Only lines with the word "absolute" are needed; collect each of them from the listing below.

Segment Start: Source material

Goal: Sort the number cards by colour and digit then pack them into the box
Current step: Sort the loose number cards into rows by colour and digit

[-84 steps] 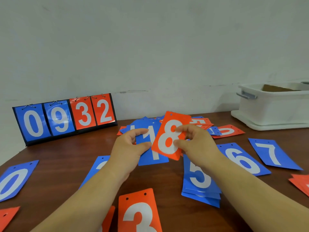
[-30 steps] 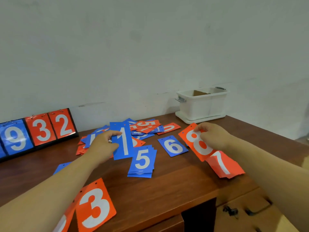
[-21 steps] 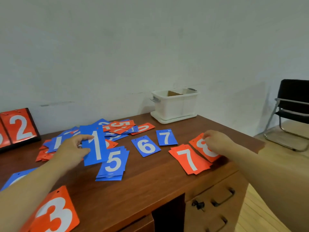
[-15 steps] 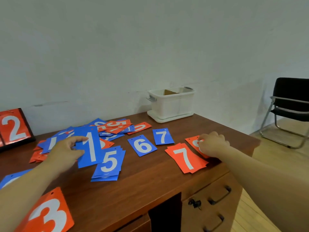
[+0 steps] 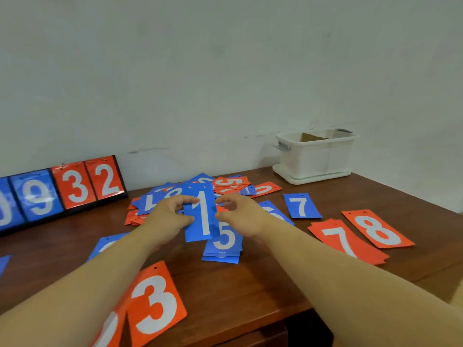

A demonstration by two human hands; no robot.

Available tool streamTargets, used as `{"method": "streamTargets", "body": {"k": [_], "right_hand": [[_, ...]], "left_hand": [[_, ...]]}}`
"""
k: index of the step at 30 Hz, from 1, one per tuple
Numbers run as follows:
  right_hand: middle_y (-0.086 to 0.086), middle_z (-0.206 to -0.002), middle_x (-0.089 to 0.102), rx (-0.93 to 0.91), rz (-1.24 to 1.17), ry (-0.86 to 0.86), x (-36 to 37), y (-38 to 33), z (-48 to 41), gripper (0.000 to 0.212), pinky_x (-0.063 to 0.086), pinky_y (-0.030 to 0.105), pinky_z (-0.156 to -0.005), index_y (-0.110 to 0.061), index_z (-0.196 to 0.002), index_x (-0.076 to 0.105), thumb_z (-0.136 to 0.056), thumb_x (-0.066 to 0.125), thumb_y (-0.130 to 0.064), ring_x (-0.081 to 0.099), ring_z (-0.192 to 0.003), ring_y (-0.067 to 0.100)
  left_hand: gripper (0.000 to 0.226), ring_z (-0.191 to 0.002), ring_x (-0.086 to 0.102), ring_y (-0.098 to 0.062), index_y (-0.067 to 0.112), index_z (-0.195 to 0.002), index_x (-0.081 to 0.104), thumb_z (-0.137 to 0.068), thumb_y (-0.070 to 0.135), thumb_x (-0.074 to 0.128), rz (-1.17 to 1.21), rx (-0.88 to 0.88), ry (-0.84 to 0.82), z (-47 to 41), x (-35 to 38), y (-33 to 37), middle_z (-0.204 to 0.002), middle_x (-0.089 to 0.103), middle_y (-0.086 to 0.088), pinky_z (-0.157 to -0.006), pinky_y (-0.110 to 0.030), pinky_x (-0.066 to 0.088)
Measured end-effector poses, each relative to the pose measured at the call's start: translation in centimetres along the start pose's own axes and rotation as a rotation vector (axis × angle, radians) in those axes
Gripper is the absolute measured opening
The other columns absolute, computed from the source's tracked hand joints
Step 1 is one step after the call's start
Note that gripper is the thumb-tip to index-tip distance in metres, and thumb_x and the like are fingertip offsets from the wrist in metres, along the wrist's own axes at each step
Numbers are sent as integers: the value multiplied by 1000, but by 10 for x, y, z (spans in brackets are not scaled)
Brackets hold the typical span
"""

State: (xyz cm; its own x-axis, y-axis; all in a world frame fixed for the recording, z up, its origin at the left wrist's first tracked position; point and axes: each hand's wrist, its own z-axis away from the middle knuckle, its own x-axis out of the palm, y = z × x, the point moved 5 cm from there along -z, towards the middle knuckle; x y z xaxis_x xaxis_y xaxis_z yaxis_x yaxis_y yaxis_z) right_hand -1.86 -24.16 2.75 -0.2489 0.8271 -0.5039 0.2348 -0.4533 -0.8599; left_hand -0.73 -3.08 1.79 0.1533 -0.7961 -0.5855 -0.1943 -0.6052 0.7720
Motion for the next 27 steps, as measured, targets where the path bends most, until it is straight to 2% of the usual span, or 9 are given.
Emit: {"method": "streamTargets", "body": {"k": [2, 4, 6, 8, 11, 13, 16, 22, 27], "right_hand": [[2, -118, 62, 7, -37, 33, 11, 1, -10, 33, 60, 32, -74, -27, -122, 62, -91, 66, -16, 67, -86, 19], [6, -102, 66, 56, -85, 103, 14, 5, -15, 28, 52, 30, -60, -24, -112, 65, -91, 62, -6, 61, -71, 20], [8, -94, 68, 124, -162, 138, 18, 9, -15, 27, 47, 32, -59, -26, -102, 67, -88, 61, -4, 56, -69, 21], [8, -82, 67, 161, -221, 140, 28, 7, -12, 28, 44, 30, -55, -26, -98, 69, -84, 62, -3, 51, -62, 19], [3, -69, 63, 110, -228, 78, 54, -9, 0, 26, 43, 26, -51, -21, -94, 71, -81, 62, -1, 52, -53, 13], [0, -68, 65, 45, -183, 22, 77, -24, 7, 25, 45, 27, -55, -24, -89, 72, -80, 62, -2, 57, -57, 14], [-8, -72, 67, -43, -36, -68, 107, -44, 15, 24, 45, 21, -58, -25, -91, 74, -80, 63, -6, 61, -65, 9], [-8, -84, 66, -86, 259, -154, 140, -42, 15, 25, 54, 22, -68, -25, -100, 74, -79, 69, -11, 64, -77, 10], [-12, -89, 60, -89, 310, -164, 143, -42, 10, 24, 47, 16, -65, -28, -104, 71, -84, 71, -16, 61, -80, 7]], "left_hand": [[49, -111, 64, -24, 43, -105, 67, -83, 0, 71, 46, 15, 0, 1, 0, 1, -110, 67, 8, -85, -29, 49], [49, -107, 62, -12, 43, -110, 64, -86, 1, 69, 98, 15, 20, 0, -3, 3, -117, 63, 8, -88, -28, 50], [44, -96, 64, -11, 41, -114, 61, -91, 4, 66, 222, -22, 70, -3, -7, 3, -119, 61, 6, -82, -33, 55], [35, -86, 63, -10, 35, -118, 60, -95, 9, 64, 297, -51, 193, -6, -19, 3, -118, 60, 6, -75, -32, 53], [27, -91, 62, -12, 22, -122, 62, -96, 14, 60, 363, -48, 410, -10, -48, 1, -116, 61, 1, -77, -29, 49], [22, -94, 61, -13, 24, -117, 64, -96, 17, 58, 394, -50, 497, -8, -64, 0, -108, 63, 3, -78, -28, 48], [17, -94, 60, -13, 28, -108, 65, -94, 20, 58, 398, -42, 541, -3, -78, -1, -103, 64, 4, -78, -27, 47], [17, -100, 61, -12, 28, -109, 66, -96, 19, 58, 175, -17, 464, 4, -79, 0, -102, 63, 10, -77, -24, 48], [17, -90, 62, -9, 26, -108, 68, -97, 18, 58, 55, -34, 363, 23, -83, 3, -99, 64, 6, -68, -23, 50]]}}
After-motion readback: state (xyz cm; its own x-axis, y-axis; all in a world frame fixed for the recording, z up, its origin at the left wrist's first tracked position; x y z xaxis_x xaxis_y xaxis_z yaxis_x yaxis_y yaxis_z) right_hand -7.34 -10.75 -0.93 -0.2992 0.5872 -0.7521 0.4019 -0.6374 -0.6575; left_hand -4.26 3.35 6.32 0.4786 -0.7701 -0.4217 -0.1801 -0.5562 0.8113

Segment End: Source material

● Solution for this problem
Gripper is the absolute measured opening
The other columns absolute, computed from the source's tracked hand joints

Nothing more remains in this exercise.